== What the task asks ==
Copy the lines below exactly. No picture goes into the copy.

▬▬▬▬▬▬▬▬▬▬

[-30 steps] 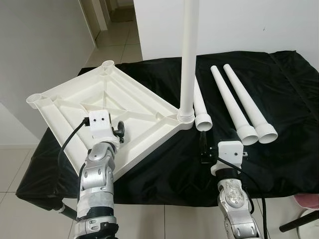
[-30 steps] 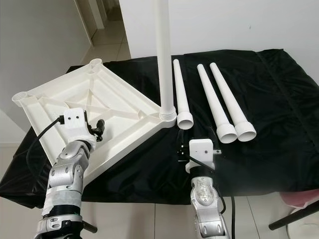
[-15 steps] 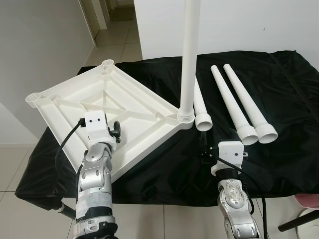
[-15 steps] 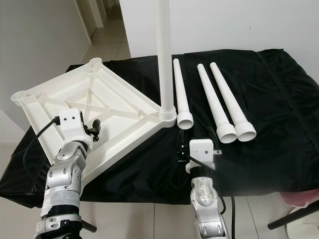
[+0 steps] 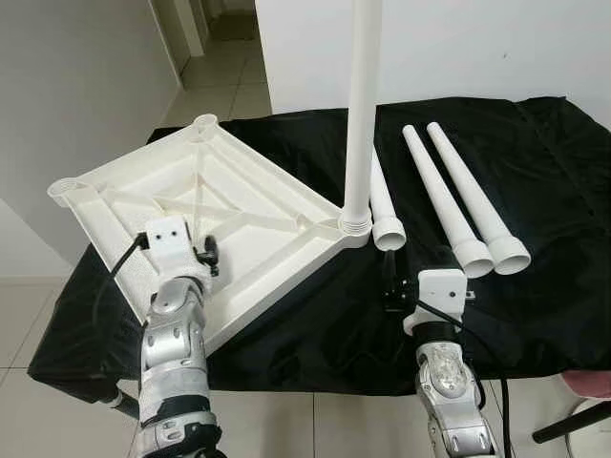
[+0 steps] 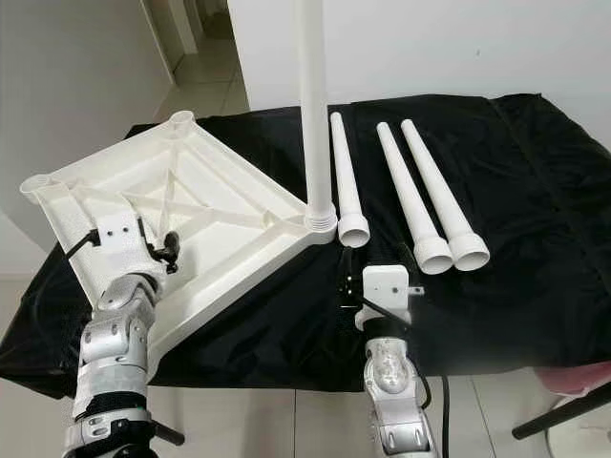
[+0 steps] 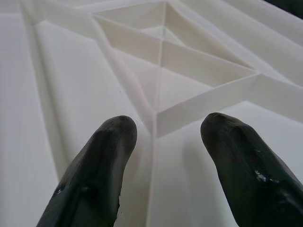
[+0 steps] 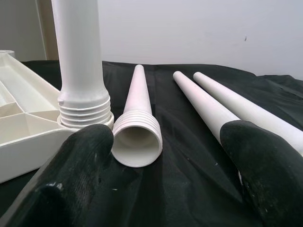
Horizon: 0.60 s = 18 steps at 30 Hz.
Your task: Building children table
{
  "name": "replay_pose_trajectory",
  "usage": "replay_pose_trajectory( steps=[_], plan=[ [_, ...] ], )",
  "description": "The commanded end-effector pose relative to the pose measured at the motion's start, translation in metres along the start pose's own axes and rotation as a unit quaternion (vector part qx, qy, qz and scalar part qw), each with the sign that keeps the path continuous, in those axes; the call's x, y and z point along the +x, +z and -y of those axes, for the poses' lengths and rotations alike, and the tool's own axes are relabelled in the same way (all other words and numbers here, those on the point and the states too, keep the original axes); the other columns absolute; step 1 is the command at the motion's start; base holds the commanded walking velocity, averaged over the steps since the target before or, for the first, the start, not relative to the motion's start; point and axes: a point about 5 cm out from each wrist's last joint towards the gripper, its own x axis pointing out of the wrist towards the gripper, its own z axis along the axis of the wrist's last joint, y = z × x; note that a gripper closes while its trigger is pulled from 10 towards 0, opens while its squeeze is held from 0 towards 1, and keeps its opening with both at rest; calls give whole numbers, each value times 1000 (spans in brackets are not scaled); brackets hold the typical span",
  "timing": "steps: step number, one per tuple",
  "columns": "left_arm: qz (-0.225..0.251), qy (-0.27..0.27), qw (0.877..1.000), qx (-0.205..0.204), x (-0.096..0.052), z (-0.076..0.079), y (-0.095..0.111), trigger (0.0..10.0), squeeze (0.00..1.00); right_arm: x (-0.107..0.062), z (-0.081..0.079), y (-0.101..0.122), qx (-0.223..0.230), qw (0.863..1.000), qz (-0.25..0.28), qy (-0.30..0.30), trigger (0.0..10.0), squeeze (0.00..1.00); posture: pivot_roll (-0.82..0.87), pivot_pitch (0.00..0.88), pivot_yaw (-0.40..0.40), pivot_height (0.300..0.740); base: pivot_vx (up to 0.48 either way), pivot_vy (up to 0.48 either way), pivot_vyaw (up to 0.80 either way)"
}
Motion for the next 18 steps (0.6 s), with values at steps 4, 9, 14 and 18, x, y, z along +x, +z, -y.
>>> replay_pose_trajectory(
  steps=[4, 9, 14, 18],
  plan=[
    [-15, 199, 979, -35, -2, 7, -1, 10000, 0, 0, -3, -1, 3, 1000, -5, 1, 10000, 0, -135, 39, 108, 740, 0, 0, 0],
    [-10, 58, 998, -12, -1, 31, 0, 10000, 0, 0, -1, -1, 0, 1000, -6, 3, 10000, 0, -134, 40, 108, 740, 0, 0, 0],
    [14, -100, 995, -6, -7, 52, 5, 10000, 0, -1, -1, -2, -1, 1000, -7, 6, 10000, 0, -131, 43, 107, 740, 0, 0, 0],
    [49, -214, 975, 15, -17, 62, 10, 10000, 0, -2, 0, -3, -3, 1000, -8, 8, 10000, 0, -131, 43, 107, 740, 0, 0, 0]
  ],
)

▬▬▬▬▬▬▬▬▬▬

== Answer to this problem ==
[-30 steps] 
[-30 steps] 
[-15 steps] 
[-15 steps] 
[+0 steps] 
[+0 steps] 
[+0 steps] 
[+0 steps] 
Horizon: 0.60 s = 18 steps at 30 Hz.
Your task: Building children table
{
  "name": "replay_pose_trajectory",
  "usage": "replay_pose_trajectory( steps=[_], plan=[ [_, ...] ], )",
  "description": "The commanded end-effector pose relative to the pose measured at the motion's start, translation in metres along the start pose's own axes and rotation as a unit quaternion (vector part qx, qy, qz and scalar part qw), each with the sign that keeps the path continuous, in those axes; the call's x, y and z point along the +x, +z and -y of those axes, for the poses' lengths and rotations alike, and the tool's own axes are relabelled in the same way (all other words and numbers here, those on the point and the states too, keep the original axes); the other columns absolute; step 1 is the command at the motion's start; base holds the commanded walking velocity, averaged over the steps since the target before or, for the first, the start, not relative to the motion's start; point and axes: a point about 5 cm out from each wrist's last joint towards the gripper, its own x axis pointing out of the wrist towards the gripper, its own z axis along the axis of the wrist's last joint, y = z × x; note that a gripper closes while its trigger is pulled from 10 towards 0, opens while its squeeze is held from 0 towards 1, and keeps its opening with both at rest; calls give whole numbers, each value times 1000 (spans in brackets are not scaled); brackets hold the typical span",
  "timing": "steps: step number, one per tuple",
  "columns": "left_arm: qz (-0.225..0.251), qy (-0.27..0.27), qw (0.877..1.000), qx (-0.205..0.204), x (-0.096..0.052), z (-0.076..0.079), y (-0.095..0.111), trigger (0.0..10.0), squeeze (0.00..1.00); right_arm: x (-0.107..0.062), z (-0.081..0.079), y (-0.101..0.122), qx (-0.223..0.230), qw (0.863..1.000), qz (-0.25..0.28), qy (-0.30..0.30), trigger (0.0..10.0), squeeze (0.00..1.00); posture: pivot_roll (-0.82..0.87), pivot_pitch (0.00..0.88), pivot_yaw (-0.40..0.40), pivot_height (0.300..0.740); base: pivot_vx (up to 0.48 either way), pivot_vy (up to 0.48 either way), pivot_vyaw (up to 0.80 either way)"
}
Motion for the next 18 steps (0.6 s), with values at steps 4, 9, 14 and 18, x, y, z along +x, +z, -y.
>>> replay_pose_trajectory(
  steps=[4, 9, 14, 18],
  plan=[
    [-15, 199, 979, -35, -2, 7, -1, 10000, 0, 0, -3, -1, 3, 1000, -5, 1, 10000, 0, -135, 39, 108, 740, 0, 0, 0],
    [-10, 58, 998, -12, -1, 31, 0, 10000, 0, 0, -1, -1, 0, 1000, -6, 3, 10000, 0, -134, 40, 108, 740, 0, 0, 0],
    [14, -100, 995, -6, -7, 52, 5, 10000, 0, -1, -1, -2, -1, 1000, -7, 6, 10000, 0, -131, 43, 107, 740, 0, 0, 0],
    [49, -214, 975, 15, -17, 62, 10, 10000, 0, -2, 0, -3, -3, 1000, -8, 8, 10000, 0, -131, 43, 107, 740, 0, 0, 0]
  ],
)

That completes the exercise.